### What is expected
Omit the pictures and reproduce the rest of the listing exactly.
+--
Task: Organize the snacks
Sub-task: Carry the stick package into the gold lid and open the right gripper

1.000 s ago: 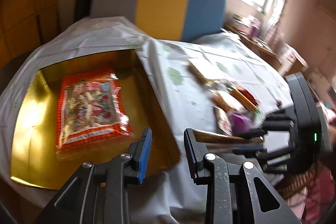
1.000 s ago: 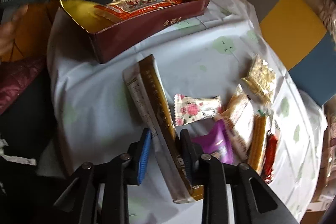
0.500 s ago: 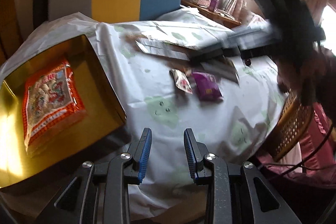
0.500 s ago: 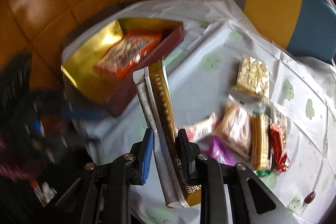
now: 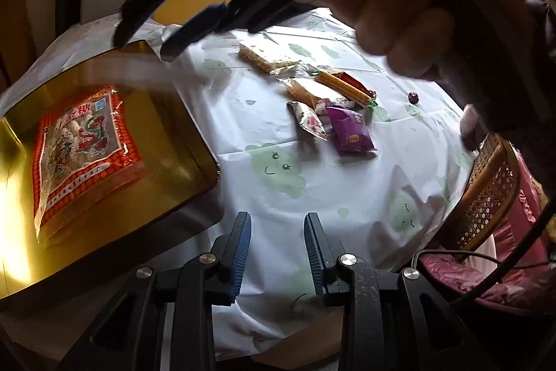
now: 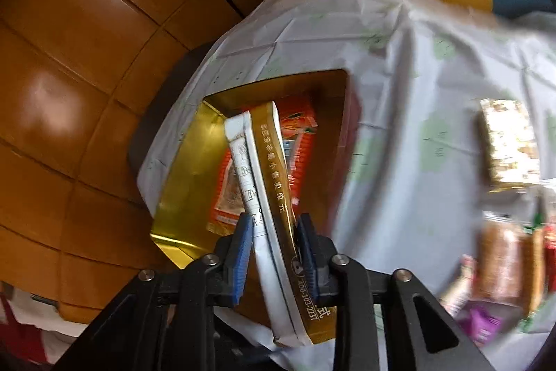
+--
### Exercise solution
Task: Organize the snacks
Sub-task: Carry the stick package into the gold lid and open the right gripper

1.000 s ago: 
1.000 s ago: 
0.500 s ago: 
0.500 s ago: 
now: 
now: 

The required output has been supplied.